Where lies the way forward? We need a varsity-intake system that focuses on merit, but takes into account of socioeconomic conditions but that ignores race. I have raised this suggestion again and again. For example, we can have 70% reserved for those who excel in SPM or other equivalent qualifications, and the remaining 30% for those who qualify on the socioeconomic strand. As socioeconomic inequalities decrease, affirmative action should be more restricted. This system, will make our education system much more competitive while those who really deserve preferential treatment will receive them. Since the Malays / Bumiputeras make the majority of those who are in the bottom rung of the socioeconomic ladder, they will still benefit. Yet it does not discriminate between race, and will also benefit those who deserve affirmative action from other races.

When such a system is implemented, it will lessen the volume of complaints that emerge every time varsity intake takes place. A letter writer to Malaysiakini commented how even those who score straight As should not complain if they fail to gain places in the medical schools as there are highly limited places. Should we have a more transparent and less discriminatory varsity intake system, we can expect fewer complaints.

Of course, implementing a mix between meritocracy and socioeconomic affirmative action will not be a magic pill that provides instant cure for all the ills in our education system. There need to be a reassessment of curricula, expansion of academic freedom, teaching methods, focus on research and development and trying to balance between the demands of the economy and other academic and cultural imperatives, that will effectively reform our education system. Nevertheless, by changing the admissions system, we can at least give Malaysians an opportunity to put their faith again in our public varsities.
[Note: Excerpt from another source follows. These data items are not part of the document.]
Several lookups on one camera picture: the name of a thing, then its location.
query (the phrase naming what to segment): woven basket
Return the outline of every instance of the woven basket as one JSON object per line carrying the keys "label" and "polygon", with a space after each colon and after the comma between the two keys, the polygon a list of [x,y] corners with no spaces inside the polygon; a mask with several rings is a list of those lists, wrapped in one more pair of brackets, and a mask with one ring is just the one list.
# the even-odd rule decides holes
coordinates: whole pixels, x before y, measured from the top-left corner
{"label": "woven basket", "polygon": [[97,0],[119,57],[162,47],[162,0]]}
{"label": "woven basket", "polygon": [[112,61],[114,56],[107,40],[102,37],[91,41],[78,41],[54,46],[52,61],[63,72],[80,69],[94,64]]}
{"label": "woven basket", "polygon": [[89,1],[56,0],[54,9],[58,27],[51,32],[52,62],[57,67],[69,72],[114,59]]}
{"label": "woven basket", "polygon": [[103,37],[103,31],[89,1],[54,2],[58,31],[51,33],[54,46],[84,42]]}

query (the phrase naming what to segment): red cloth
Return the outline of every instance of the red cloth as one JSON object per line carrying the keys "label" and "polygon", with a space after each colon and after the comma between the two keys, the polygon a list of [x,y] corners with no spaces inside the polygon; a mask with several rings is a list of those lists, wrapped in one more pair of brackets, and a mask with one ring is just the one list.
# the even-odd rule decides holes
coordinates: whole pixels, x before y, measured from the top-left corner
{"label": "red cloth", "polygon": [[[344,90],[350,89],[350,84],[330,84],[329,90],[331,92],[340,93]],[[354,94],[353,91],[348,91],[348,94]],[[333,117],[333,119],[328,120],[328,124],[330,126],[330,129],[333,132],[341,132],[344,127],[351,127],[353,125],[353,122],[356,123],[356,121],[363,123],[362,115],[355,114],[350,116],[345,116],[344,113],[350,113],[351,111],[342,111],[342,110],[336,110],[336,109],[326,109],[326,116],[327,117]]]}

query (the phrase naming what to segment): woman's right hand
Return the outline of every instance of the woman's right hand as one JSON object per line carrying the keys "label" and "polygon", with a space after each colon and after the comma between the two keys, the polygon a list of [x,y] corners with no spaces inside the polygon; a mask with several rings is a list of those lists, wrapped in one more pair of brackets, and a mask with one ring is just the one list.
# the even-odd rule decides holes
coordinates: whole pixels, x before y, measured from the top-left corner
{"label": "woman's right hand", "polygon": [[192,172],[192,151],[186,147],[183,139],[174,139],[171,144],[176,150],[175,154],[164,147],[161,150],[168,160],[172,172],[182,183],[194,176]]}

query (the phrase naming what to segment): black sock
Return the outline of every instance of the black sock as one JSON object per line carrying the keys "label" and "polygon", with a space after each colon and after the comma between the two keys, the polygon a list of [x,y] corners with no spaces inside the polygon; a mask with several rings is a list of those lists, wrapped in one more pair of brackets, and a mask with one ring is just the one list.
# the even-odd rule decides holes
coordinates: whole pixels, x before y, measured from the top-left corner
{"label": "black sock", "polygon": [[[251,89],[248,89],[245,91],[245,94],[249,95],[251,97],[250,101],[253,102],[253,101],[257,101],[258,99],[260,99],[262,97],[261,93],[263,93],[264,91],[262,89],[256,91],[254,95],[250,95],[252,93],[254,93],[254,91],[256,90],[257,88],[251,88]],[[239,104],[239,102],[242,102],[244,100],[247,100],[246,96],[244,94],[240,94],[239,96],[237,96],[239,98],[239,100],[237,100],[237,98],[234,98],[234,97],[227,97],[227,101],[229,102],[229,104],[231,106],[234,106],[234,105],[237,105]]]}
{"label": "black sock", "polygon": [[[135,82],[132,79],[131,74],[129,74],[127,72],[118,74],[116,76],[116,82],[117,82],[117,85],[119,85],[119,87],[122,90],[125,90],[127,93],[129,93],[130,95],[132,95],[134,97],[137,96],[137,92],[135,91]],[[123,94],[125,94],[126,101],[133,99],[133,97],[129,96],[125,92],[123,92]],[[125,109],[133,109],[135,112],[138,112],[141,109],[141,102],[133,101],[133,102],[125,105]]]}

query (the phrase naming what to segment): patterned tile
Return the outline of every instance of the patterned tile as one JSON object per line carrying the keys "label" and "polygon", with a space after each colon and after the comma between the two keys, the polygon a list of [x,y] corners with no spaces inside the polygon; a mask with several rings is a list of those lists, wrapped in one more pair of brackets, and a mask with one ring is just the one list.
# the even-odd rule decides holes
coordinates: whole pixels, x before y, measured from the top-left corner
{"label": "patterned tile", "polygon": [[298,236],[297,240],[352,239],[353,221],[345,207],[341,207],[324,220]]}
Each country should be proud of their higher education system. In Malaysia, the situation is unfortunately on the contrary. We are proud of being a higher education hub of the region, but that is achieved rather on the franchising of foreign degree programs rather than from our own higher curricula and varsities. We only have to look south of the causeway, at the National University of Singapore, the precursor to our own University of Malaya, at how it has not only maintained its standing, but enhanced it and progressed as time demanded it to – whereas we slide into perpetual mediocrity.

Let’s restore some pride back into our public tertiary institutions.